[TASK OBJECTIVE]: Whenever a line in the material below includes "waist", copy that line.

[THE DATA]:
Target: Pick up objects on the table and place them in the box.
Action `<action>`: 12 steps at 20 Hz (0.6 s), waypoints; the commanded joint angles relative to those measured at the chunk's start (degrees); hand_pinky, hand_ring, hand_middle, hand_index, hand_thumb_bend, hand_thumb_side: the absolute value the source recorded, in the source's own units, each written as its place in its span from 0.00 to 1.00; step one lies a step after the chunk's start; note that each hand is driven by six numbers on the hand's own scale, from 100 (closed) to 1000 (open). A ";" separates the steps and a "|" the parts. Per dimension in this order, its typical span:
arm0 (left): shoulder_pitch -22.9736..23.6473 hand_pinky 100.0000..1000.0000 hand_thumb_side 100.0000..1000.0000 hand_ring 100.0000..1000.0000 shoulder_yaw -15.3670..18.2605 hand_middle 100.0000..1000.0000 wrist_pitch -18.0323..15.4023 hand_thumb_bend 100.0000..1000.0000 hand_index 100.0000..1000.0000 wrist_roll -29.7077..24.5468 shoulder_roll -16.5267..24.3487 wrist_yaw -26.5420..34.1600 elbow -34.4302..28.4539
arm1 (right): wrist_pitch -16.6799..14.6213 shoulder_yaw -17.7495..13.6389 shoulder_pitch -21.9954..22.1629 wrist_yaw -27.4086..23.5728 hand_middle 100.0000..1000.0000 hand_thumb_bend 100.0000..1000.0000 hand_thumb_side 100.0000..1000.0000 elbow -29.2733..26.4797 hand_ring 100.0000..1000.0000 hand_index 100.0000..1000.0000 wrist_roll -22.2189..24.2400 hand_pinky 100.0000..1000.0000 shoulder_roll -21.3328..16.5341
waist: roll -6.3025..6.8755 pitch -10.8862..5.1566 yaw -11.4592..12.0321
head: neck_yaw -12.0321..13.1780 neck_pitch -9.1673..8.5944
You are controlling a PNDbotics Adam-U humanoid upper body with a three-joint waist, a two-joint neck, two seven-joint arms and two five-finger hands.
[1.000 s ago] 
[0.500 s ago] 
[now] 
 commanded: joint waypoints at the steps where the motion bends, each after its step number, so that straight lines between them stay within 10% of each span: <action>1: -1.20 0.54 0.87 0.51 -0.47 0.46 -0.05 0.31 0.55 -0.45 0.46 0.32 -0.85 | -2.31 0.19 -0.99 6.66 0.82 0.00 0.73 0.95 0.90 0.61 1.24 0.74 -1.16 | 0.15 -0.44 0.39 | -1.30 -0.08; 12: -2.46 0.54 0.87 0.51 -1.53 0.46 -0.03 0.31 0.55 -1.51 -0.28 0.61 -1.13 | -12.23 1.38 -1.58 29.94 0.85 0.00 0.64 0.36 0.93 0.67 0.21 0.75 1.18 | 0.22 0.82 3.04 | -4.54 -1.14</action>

[OUTPUT FOR THIS EXERCISE]:
waist: roll -6.3025..6.8755 pitch -10.8862..5.1566 yaw -11.4592..12.0321
You are controlling a PNDbotics Adam-U humanoid upper body with a three-joint waist, a two-joint neck, two seven-joint arms and two five-finger hands.

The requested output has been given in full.